He didn’t hear the little piano player come up — his

reflexes had sunk. That didn’t seem to matter either, although it would have frightened him badly in another time and place.

Allie was naked, the sheet below her breasts, and they were preparing to make love.

“Please,” she was saying. “Like before, I want that, I want — “

The door crashed open and the piano player made his ridiculous, knock-kneed run for the sun. Allie did not scream, although Sheb held an eight-inch carving knife in his hand. Sheb was making a noise, an inarticulate blabbering. He sounded like a man being drowned in a bucket of mud. Spittle flew. He brought the knife down with both hands, and the gunslinger caught his wrists and turned them. The knife went flying. Sheb made a high screeching noise, like a rusty screen door. His hands fluttered in marionette movements, both wrists broken. The wind gritted against the window. Allie’s glass on the wall, faintly clouded and distorted, reflected the room.

“She was mine!” He wept. “She was mine first! Mine!”

Allie looked at him and got out of bed. She put on a wrapper, and the gunslinger felt a moment of empathy for a man who must be seeing himself coming out on the far end of what he once had. He was just a little man, and gelded.

“It was for you,” Sheb sobbed. “It was only for you, Allie. It was you first and it was all for you. I — ah,oh God, dear God — “The words dissolved into a paroxysm of un intelligibilities, finally to tears. He rocked back and forth, holding his broken wrists to his belly.

“Shhh. Shhh. Let me see.” She knelt beside him. “Broken. Sheb, you ass. Didn’t you know you were never strong?” She helped him to his feet. He tried to hold his hands to his face, but they would not obey, and he wept nakedly., “Come on over to the table and let me see what I can do.”

She led him to the table and set his wrists with slats of

kindling from the fire box. He wept weakly and without volition, and left without looking back.

She came back to the bed. “Where were we?”

“No,” he said.

She said patiently, “You knew about that. There’s nothing to be done. What else is there?” She touched his shoulder. “Except I’m glad that you are so strong.”

“Not now,” he said thickly.

“I can make you strong —“

“No,” he said. “You can’t do that.”

XII

The next night the bar was closed. It was whatever passed for the Sabbath in Tull. The gunslinger went to the tiny, leaning church by the graveyard while Allie washed tables with strong disinfectant and rinsed kerosene lamp chimnies in soapy water.

An odd purple dusk had fallen, and the church, lit from the inside, looked almost like a blast furnace from the road.

“I don’t go,” Allie had said shortly. “The woman who preaches has poison religion. Let the respectable ones go.

He stood in the vestibule, hidden in a shadow, looking in. The pews were gone and the congregation stood (he saw Kennerly and his brood; Castner, owner of the town’s scrawny dry-goods emporium and his slat-sided wife; a few barflies; a few “town” women he had never seen before; and, surprisingly, Sheb). They were singing a hymn raggedly, a cappella. He looked curiously at the mountainous woman at the pulpit. Allie had said: “She lives alone, hardly ever sees anybody. Only comes out on Sunday to serve up the hellfire. Her name is Sylvia Pittston. She’s crazy, but she’s got the hoodoo on them. They like it that way. It suits them.”

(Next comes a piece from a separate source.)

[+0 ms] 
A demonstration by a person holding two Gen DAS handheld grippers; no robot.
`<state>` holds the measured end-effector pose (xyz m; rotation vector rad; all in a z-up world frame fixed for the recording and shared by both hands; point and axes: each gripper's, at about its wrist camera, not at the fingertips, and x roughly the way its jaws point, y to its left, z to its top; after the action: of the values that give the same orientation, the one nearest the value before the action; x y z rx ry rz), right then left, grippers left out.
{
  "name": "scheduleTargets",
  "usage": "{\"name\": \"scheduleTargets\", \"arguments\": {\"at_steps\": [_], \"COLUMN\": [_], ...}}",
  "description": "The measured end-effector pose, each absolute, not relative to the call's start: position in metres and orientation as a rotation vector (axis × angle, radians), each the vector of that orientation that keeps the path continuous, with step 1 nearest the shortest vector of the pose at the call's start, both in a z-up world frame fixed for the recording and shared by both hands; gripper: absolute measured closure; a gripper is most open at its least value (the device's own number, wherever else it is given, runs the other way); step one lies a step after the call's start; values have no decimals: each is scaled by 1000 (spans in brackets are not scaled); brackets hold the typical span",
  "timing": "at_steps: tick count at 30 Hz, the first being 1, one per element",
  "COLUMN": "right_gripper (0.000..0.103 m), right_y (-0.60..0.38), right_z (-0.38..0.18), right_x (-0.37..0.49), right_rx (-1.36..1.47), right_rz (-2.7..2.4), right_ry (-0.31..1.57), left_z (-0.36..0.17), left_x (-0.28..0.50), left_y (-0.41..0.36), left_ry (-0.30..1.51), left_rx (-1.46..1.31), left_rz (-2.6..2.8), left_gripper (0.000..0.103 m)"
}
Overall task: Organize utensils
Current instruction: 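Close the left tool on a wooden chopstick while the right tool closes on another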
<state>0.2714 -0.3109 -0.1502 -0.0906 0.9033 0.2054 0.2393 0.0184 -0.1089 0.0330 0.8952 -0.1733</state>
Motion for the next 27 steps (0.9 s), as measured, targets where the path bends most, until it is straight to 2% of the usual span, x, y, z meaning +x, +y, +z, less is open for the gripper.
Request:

No description could take the measure of the woman.

Breasts like earthworks. A huge pillar of a neck overtopped by a pasty white moon of a face, in which blinked eyes so large and so dark that they seemed to be bottomless tarns. Her hair was a beautiful rich brown and it was piled atop her head in a haphazard, lunatic sprawl, held by a hairpin big enough to be a meat skewer. She wore a dress that seemed to be made of burlap. The arms that held the hymnal were slabs. Her skin was creamy, unmarked, lovely. He thought that she must top three hundred pounds. He felt a sudden red lust for her that made him feel shaky, and he turned his head and looked away.

“Shall we gather at the river,

The beautiful, the beautiful,

The riiiiver,

Shall we gather at the river,

That flows by the Kingdom of God.”

The last note of the last chorus faded off, and there was a moment of shuffling and coughing.

She waited. When they were settled, she spread her hands over them, as if in benediction. It was an evocative gesture.

“My dear little brothers and sisters in Christ.”

It was a haunting line. For a moment the gunslinger felt mixed feelings of nostalgia and fear, stitched in with an eerie feeling of deja vu — he thought: I dreamed this. When? He shook it off. The audience — perhaps twenty-five all told — had become dead silent.

“The subject of our meditation tonight is The Interloper.” Her voice was sweet, melodious, the speaking voice of a well-trained soprano.

“A little rustle ran through the audience.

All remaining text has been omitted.